两人四目相对,各自冷静,不像是在进行一场情事,而像是相见的仇人一般。
顾衍眉梢眼角都是春色,但一双眸子却发了红,“陆行川,你不能这样对我。”掐在陆行川臂膀上的手指又入肉了三分,如果不是没有留指甲,此刻已是见了血。
“那你要我怎样对你。”埋在顾衍体内的器物仿佛要爆炸一般一抽一抽的鼓动着,陆行川一心只想着将眼前这魂牵梦绕的躯体压在身下,狠狠的贯穿抽插鞭笞,然后释放这数百天的望而不得。
他不是没有去找过别人,但没有人可以解顾衍在他身上下的毒,种的蛊,他对顾衍的渴望就像一颗被欲望浇灌的种子,早已根植于他的身体灵魂,用他的血肉滋养,长成了一颗大树,参天蔽日。
“你……你为什么要来。”为什么不能让我一个人安静的离开,腐朽,枯烂,消失……
顾衍忍受着下体不断上涌的欲望,只觉穴口又胀又软,情不自禁的吮吸绞锁着陆行川埋在他体内的硕大,想要被不停的穿凿摩擦灌满,喘息着哑声道。
顾衍想发出疾言厉色的质问,但身体对陆行川的索取渴求已让他疲于应付,他恨透了这种身不由自的境况,原以为已经摆脱,没想却是又一次的重复。
顾衍感到绝望,绝望之后是无能为力的脆弱与无助,一股酸涩涌上发红的眼眶,顷刻便泪如泉涌。

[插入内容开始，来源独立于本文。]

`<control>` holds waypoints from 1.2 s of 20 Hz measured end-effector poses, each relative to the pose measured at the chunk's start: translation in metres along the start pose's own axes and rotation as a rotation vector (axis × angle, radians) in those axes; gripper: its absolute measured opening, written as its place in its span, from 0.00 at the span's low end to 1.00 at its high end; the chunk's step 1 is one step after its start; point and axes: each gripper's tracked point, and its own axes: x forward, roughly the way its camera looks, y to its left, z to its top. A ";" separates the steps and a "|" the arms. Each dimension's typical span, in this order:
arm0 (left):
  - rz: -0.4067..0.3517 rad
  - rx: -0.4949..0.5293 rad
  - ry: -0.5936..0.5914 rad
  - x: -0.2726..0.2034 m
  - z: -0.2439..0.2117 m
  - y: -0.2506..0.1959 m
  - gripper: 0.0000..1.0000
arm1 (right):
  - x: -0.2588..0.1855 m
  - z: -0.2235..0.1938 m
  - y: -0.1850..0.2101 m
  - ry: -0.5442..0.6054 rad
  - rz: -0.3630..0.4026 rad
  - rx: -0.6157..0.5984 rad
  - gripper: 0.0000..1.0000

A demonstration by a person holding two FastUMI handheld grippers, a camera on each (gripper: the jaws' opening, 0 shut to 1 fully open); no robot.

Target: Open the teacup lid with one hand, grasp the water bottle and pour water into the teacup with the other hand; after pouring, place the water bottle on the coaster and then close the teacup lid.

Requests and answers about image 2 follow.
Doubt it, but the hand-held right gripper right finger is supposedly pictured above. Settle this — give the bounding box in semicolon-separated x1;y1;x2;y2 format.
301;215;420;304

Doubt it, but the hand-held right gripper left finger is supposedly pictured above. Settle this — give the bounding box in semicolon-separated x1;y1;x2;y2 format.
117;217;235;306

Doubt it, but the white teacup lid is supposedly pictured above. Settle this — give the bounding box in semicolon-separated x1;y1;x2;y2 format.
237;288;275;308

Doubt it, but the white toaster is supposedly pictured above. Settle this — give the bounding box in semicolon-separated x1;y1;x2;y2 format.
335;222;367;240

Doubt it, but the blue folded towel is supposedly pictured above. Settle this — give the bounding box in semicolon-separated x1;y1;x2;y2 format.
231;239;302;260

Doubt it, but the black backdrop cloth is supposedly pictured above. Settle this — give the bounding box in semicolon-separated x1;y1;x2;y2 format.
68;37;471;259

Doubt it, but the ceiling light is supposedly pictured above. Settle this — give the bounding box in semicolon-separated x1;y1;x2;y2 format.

陆行川的心瞬间就揪紧了,每一次呼吸似都伴随着刀子一般,刮得他心口抽痛,顾衍哭的狠,上气不接下气,瘦骨嶙峋的脊背弯了下来,双手挂在陆行川的臂膀上,身体一抽一噎的耸动。
“我怎会不来,”陆行川缓缓道,“你离开的每一天我都盼着重逢。”
“你不是愿我平安喜乐,子孙满堂吗?没有你,我怎么平安喜乐,又哪来子孙满堂。”